Christophe Neugnot - Nous n’avons en vérité aucun pouvoir de classement. Pour expliquer simplement la procédure, nous communiquons systématiquement avec l’ASN quand il y a dysfonctionnement. Si ce dysfonctionnement est considéré comme du niveau de la "déclaration", nous disposons alors de 48 heures pour faire une proposition de classement sur l’échelle des accidents nucléaires de l’AIEA (sur 7 niveaux). L’ASN enquête et décide du classement des semaines après. Ce recul lui permet de mieux évaluer l’incident que nous en deux jours.

 Vous parlez de « déclarations ». Hier, Eric Zelnio qui suit l'usine à l'ASN a déclaré  lors d'une conférence de presse à Caen : "Il n'est pas normal que pour environ un quart d'entre eux, l'ASN soit quasiment obligée de se fâcher pour obtenir une déclaration". Qu'est-ce que cela signifie ?
Une déclaration n’est qu’une des façons dont nous communiquons avec l’ASN. Nous devons leur communiquer les dysfonctionnements en fonction de leur gravité. S’il y a une dérogation aux règles mais que cela n’implique la sûreté en aucun cas, il s’agit d’un « constat ». Si la sécurité est concernée – une simple suspicion suffit – nous devons alors envoyer une « information » pour un niveau mineur. Si c’est plus important, nous devons envoyer une « déclaration ». Seule la « déclaration » doit s’accompagner d’une estimation de gravité sur une échelle de 0 à 7. Donc il est possible que des informations aient été requalifiées en déclaration mais nous avons toujours informé l’ASN. Nous ne cachons pas les incidents qui ont lieu dans l’usine.
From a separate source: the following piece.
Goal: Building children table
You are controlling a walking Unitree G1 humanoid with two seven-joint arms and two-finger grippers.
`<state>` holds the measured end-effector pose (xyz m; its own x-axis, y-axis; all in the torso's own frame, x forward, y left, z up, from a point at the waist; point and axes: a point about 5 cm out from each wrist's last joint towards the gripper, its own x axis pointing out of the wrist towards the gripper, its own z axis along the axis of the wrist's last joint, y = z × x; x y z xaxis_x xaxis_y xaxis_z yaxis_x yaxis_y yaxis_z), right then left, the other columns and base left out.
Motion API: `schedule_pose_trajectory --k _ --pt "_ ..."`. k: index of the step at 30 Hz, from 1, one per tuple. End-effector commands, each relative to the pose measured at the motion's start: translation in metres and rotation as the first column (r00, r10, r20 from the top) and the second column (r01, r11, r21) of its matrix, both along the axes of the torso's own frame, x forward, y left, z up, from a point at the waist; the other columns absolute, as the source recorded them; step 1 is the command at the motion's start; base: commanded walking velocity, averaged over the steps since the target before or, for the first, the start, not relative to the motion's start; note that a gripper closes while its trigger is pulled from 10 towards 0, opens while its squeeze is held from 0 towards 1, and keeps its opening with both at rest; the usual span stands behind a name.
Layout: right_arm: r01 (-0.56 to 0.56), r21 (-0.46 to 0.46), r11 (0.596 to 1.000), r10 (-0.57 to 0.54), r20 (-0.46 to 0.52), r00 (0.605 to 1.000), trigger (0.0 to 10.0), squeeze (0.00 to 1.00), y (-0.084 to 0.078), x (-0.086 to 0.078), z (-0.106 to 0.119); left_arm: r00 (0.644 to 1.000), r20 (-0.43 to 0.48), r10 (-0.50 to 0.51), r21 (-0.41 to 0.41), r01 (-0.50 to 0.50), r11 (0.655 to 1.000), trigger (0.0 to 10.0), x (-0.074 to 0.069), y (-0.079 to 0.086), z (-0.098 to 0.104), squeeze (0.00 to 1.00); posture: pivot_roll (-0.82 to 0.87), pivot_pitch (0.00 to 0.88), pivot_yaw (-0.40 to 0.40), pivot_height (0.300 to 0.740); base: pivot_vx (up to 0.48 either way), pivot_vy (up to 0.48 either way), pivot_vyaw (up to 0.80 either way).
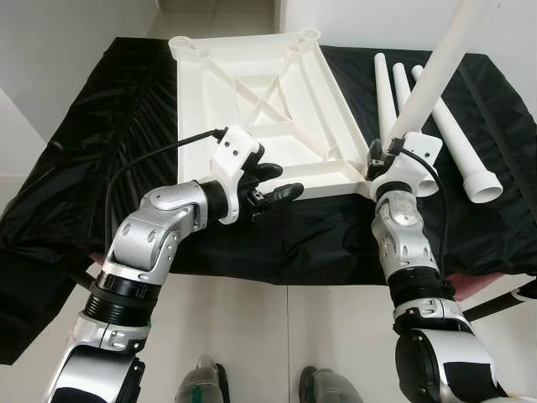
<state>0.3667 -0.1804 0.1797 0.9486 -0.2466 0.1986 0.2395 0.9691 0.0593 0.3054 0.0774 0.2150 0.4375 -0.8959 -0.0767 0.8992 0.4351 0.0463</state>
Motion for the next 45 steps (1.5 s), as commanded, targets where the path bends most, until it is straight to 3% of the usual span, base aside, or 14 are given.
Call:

Donc il existe tout de même une sous-estimation ?
Oui mais, comme je le disais, les deux jours dont nous disposons nous donnent peu de recul. Et puis les « informations » requalifiées en « déclaration » ont été classées de 0 à 1. Ce ne sont que de simples écarts comme le retard dans le contrôle d’une pièce, mais ce n’est pas encore au niveau incidentel.

Il y a eu tout de même un incident classé à 2.
Oui. En 2009, un salarié chargé du ménage s’est blessé dans une salle exposée. Il s’est piqué au doigt. Le gant a été perforé. L’employé a alors été contaminé. C'est-à-dire qu'il a été exposé à un niveau de radiation supérieur à la limite d'exposition annuelle. Mais attention, ce niveau 2 a été choisi au titre de la radioprotection d'un individu. La sécurité de l’installation n’a été aucunement remise en cause.

L’ASN a également demandé de restocker les déchets radioactifs, il y a un an de cela. Où en êtes-vous aujourd’hui ?
C’est un dossier en cours effectivement. Il y a un an, l’ASN nous a demandé de restocker les déchets radioactifs anciens. Jusqu’aux années 1990, nous ne faisons que stocker le combustible. Aujourd’hui, nous pouvons conditionner les déchets : nous prenons le combustible, on le coupe, le vitrifie pour enfin le stocker. Les déchets produits sont donc traités dans la foulée, mais nous avons des déchets qui datent d’avant les années 1990.

L’ASN nous a demandé de les démanteler d’ici 2030. Nous sommes en ce moment en négociations avec l’Autorité pour définir les modalités de traitement et le timing de l’opération. C'est ce timing que nous sommes en train de voir avec eux. L’ASN a seulement précisé qu’elle serait très exigeante avec les respects des délais.